EXERCISE REQUIREMENTS: From the first line to the last, copy the listing exactly and omit the images.
*** DATA LISTING Section Begins ***
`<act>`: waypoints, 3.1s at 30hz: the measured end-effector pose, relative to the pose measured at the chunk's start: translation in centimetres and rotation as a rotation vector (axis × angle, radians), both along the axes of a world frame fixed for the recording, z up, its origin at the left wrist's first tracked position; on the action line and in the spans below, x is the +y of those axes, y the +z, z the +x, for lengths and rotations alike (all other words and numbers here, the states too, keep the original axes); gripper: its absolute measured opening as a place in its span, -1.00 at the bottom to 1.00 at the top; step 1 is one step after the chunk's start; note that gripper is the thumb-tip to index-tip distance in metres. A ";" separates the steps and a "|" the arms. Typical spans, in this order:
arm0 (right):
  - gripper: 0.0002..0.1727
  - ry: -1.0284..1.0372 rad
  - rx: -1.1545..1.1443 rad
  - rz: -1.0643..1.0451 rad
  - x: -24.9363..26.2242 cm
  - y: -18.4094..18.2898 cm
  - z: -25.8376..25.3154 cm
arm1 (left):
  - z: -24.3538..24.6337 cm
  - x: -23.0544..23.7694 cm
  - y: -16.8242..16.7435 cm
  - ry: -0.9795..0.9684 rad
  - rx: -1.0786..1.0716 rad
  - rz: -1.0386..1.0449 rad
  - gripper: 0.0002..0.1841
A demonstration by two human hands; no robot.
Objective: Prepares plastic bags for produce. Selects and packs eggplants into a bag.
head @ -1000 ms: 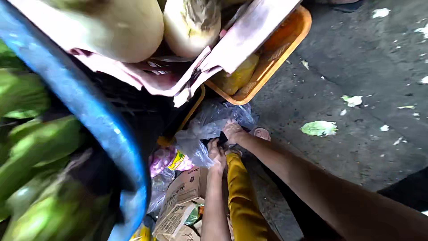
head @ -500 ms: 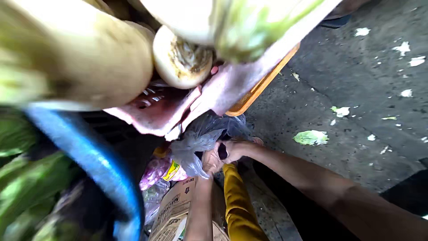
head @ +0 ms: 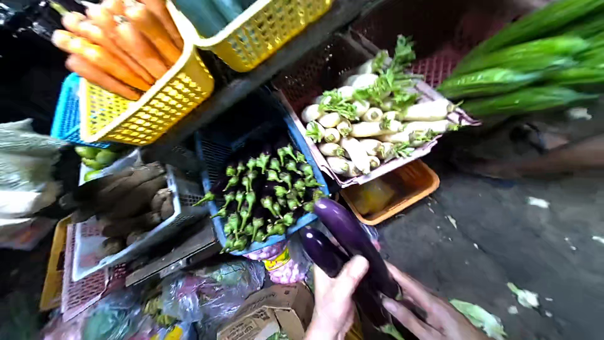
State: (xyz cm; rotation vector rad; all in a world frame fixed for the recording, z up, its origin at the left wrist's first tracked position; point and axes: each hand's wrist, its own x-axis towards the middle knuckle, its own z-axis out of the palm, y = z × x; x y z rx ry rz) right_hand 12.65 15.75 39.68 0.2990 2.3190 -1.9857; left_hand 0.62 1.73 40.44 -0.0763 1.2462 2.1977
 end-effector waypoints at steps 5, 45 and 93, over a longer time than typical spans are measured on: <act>-0.46 0.006 0.199 0.132 -2.7 4.9 -8.5 | -5.5 -5.2 5.7 0.176 -0.050 0.023 -0.54; -0.09 0.476 0.017 -0.203 -16.7 7.3 -26.6 | -19.0 -15.6 3.9 0.519 0.096 -0.090 -0.43; -0.58 0.394 -0.846 0.144 -0.8 -36.2 -7.2 | -0.4 -3.5 -31.5 -1.251 0.262 -1.066 -0.60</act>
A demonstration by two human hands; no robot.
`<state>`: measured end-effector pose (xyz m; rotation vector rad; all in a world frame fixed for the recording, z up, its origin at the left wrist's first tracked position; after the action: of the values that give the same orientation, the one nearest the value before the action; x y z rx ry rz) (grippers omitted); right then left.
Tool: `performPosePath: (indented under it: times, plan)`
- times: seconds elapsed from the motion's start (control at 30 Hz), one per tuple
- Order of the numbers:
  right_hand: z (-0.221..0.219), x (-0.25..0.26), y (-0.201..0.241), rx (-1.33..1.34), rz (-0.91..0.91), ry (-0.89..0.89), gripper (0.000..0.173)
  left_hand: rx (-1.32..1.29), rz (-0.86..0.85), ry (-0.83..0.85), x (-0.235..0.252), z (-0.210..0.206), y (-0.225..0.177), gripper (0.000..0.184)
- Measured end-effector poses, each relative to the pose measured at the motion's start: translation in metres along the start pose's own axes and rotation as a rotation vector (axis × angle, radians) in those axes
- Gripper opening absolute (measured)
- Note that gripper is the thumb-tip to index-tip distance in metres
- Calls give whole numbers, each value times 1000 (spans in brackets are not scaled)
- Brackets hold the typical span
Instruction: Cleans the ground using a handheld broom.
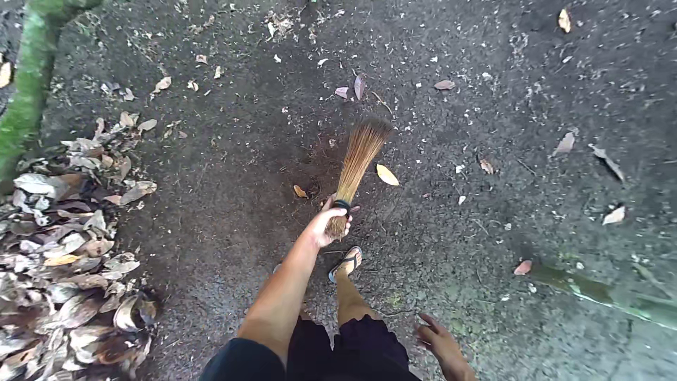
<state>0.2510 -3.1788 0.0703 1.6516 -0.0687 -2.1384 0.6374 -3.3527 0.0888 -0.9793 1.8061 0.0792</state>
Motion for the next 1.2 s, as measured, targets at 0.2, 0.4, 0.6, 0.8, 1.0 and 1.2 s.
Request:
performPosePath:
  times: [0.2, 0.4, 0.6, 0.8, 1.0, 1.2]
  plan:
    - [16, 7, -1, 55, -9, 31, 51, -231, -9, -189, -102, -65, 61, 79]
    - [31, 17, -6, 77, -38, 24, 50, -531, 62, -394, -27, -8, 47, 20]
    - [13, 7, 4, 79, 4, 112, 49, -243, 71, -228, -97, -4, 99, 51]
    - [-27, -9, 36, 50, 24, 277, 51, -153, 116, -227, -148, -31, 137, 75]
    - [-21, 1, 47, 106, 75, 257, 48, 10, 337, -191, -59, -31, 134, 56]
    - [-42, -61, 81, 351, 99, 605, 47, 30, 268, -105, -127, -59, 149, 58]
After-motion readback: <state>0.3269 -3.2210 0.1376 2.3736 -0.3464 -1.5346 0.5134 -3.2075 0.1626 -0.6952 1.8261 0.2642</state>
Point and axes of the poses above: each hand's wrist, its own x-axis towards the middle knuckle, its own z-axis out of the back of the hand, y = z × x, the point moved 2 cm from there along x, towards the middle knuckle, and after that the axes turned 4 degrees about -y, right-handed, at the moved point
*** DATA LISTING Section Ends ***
PROBLEM SOLUTION:
`<act>`: waypoints, 3.1s at 30hz: the measured end-effector pose, relative to the pose measured at the chunk's start: translation in centimetres and rotation as a rotation vector (axis × angle, radians), both along the axes of a world frame fixed for the recording, z up, its origin at the left wrist's first tracked position; on the action line and in the spans below, x is the +y of those axes, y the +z, z the +x, for lengths and rotations alike (all other words and numbers here, the states too, keep the original axes); gripper: its absolute measured opening as a place in its span, -1.00 at the bottom to 1.00 at the top; step 1 is one step after the chunk's start; note that gripper is the thumb-tip to index-tip distance in metres. A ";" separates the steps and a "|" the arms. Typical spans, in this order:
arm0 (right):
  - gripper: 0.0002..0.1727
  - ry: -1.0284..1.0372 rad
  - rx: -1.1545..1.1443 rad
  - rz: -1.0643..1.0451 rad
  - x: -24.9363..26.2242 cm
  - y: -18.4094..18.2898 cm
  - z: -25.8376..25.3154 cm
arm1 (left):
  - z: -24.3538..24.6337 cm
  - x: -23.0544..23.7694 cm
  - y: -16.8242..16.7435 cm
  - ry: -0.9795..0.9684 rad
  - rx: -1.0786..1.0716 rad
  - rz: -1.0386..1.0449 rad
  - gripper: 0.0002..0.1841
A demonstration by two human hands; no robot.
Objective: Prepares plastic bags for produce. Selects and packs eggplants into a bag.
head @ -1000 ms: 
head @ -500 ms: 
head @ +0 ms: 
State: (xyz cm; rotation vector rad; all in a world frame fixed for the recording, z up, its origin at the left wrist's first tracked position; point and axes: each hand's wrist, its own x-axis towards the middle knuckle, its own z-axis out of the palm, y = z × x; x y z rx ry rz) right_hand 12.65 15.75 39.68 0.2990 2.3190 -1.9857; left_hand 0.62 1.73 40.44 -0.0763 1.2462 2.1977
 end-effector waypoints at steps 5, 45 and 93, over a longer time than typical spans are measured on: <act>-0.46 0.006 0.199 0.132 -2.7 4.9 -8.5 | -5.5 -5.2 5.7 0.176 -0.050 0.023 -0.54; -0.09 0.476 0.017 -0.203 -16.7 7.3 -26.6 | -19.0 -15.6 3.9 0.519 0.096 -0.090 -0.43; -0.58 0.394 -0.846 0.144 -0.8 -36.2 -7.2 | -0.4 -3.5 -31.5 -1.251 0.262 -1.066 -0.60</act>
A demonstration by two human hands; no robot.
`<state>`: measured end-effector pose (xyz m; rotation vector rad; all in a world frame fixed for the recording, z up, its origin at the left wrist's first tracked position; after the action: of the values that give the same orientation, the one nearest the value before the action; x y z rx ry rz) (grippers omitted); right then left.
Tool: `performPosePath: (indented under it: times, plan)`
- times: seconds elapsed from the motion's start (control at 30 Hz), one per tuple
- Order of the numbers:
  right_hand: z (-0.221..0.219), x (-0.25..0.26), y (-0.201..0.241), rx (-1.33..1.34), rz (-0.91..0.91), ry (-0.89..0.89), gripper (0.000..0.173)
  left_hand: rx (-1.32..1.29), rz (-0.86..0.85), ry (-0.83..0.85), x (-0.235..0.252), z (-0.210..0.206), y (-0.225..0.177), gripper (0.000..0.184)
- Measured end-effector poses, each relative to the pose measured at the motion's start: translation in metres along the start pose's own axes and rotation as a rotation vector (axis × angle, radians) in those axes
- Gripper opening absolute (measured)
- Note that gripper is the thumb-tip to index-tip distance in metres
- Calls give whole numbers, each value times 1000 (spans in brackets are not scaled)
- Brackets hold the typical span
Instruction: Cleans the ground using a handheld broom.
<state>0.2510 -3.1788 0.0703 1.6516 -0.0687 -2.1384 0.6374 -3.3527 0.0888 -0.9793 1.8061 0.0792</state>
Motion for the next 1.2 s, as measured, targets at 0.2, 0.4, 0.6, 0.8, 1.0 and 1.2 s.
Request:
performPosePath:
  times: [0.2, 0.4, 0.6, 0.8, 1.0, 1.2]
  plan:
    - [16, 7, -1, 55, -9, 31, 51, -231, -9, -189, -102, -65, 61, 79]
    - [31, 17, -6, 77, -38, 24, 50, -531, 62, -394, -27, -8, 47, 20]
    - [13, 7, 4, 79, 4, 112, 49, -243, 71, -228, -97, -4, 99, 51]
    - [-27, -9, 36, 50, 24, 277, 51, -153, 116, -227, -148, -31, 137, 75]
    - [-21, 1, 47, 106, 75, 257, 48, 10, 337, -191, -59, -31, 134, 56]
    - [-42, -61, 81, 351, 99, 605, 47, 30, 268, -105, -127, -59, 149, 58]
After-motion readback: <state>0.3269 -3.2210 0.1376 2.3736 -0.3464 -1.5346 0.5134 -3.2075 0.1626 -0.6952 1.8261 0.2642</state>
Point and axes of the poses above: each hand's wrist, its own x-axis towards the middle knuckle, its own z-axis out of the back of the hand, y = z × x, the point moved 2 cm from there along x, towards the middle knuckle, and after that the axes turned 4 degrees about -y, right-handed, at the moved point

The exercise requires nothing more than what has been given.